Nul ressentiment dans le ton de sa voix. Un sourire très doux. Un regard plein de fierté. Non, je n'y crois pas ! C'est de moi qu'il est fier ? Je m'attendais à des reproches, peut-être même des injures, des malédictions… Rien de tout cela. Seulement ce regard profond comme l'océan, cette voix douce comme les alizés de l'été et ce sourire un peu benêt, qui ne peut tromper… Je suis certaine que c'est la première fois de sa vie que Jack Sparrow a l'air benêt !

J'ai les nerfs à fleur de peau, je voudrais presque qu'il m'invective, qu'il tempête, qu'il me jette ma traîtrise au visage. Peut-être alors me sentirais-je moins coupable. Mais non. Rien.

Alors je lui tourne le dos et je m'enfuis aussi vite que je peux, raide comme la justice (oh, quelle expression peu appropriée en cet instant !), drapée dans ma dignité qui, seule, m'empêche de me mettre à courir. Je voudrais pouvoir dire que c'est ma dignité qui m'empêche de me retourner, mais je sais bien que ce n'est pas le cas : déjà, le remords me ronge le cœur comme un acide.

Je m'assieds dans la chaloupe et je suis trop bouleversée pour remarquer le regard de Will, pour comprendre, au ton de sa voix, que lui aussi vient de subir un choc.
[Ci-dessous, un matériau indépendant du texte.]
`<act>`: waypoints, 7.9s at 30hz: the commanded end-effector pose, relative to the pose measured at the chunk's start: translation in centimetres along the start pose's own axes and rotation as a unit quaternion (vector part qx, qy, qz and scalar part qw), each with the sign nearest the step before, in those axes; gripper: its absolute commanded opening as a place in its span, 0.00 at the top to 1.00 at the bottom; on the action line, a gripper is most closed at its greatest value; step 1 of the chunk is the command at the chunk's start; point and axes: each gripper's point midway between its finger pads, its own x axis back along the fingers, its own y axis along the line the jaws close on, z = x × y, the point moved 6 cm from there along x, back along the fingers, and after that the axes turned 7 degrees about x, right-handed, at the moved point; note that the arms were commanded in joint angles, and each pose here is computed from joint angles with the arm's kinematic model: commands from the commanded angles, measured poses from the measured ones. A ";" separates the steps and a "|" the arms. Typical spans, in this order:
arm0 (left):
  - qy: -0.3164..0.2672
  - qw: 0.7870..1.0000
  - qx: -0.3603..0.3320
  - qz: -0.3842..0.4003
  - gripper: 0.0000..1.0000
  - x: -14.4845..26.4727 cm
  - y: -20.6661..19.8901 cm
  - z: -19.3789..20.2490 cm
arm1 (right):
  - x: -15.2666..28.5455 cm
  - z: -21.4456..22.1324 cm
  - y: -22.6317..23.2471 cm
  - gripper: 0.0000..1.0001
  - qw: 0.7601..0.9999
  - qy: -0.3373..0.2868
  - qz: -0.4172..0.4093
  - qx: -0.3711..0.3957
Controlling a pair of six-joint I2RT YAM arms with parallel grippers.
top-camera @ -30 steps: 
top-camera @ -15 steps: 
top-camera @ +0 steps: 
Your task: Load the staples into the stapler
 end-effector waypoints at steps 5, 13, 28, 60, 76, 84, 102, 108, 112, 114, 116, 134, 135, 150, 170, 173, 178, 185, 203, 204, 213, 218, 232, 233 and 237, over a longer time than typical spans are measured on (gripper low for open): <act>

Je réponds mécaniquement, il me faut mentir, il me faut les convaincre tous, et j'ai un mal fou à contrôler ma voix, qui a tendance à monter vers les aigus quand je crie plus que je ne dis :

- En avant !

Je ne vous aime pas, Jack. Pas d'amour, en tous les cas, mais je sais à présent que vous, vous m'aimez. Et si cela peut vous être d'un quelconque réconfort dans l'enfer auquel je viens de vous condamner, sachez que cela ne fait que multiplier à l'infini le remords que j'éprouve et que je porterai ma vie durant. Ce sera mon fardeau et je le porterai seule, car jamais je n'oserai avouer cela à quiconque.

Il a posé sur moi son regard,

Alors j'ai vu qu'il pleurait.

Il a posé sur moi son regard,

Alors j'ai su qu'il m'aimait.

Il m'aimait et je l'ai tué. Je n'ai pas eu le choix. Je ne voulais pas sa mort mais il n'y avait pas d'autre solution.

Et tandis que des larmes silencieuses coulent sur mon visage, tandis que je me répète inlassablement, sans que ces mots m'apaisent un seul instant, qu'il n'y avait pas d'autre moyen et que nous serions tous morts si je n'avais pas agi comme je l'ai fait, je sais que je serai désormais hantée à jamais par ce regard et par ce qu'il contenait.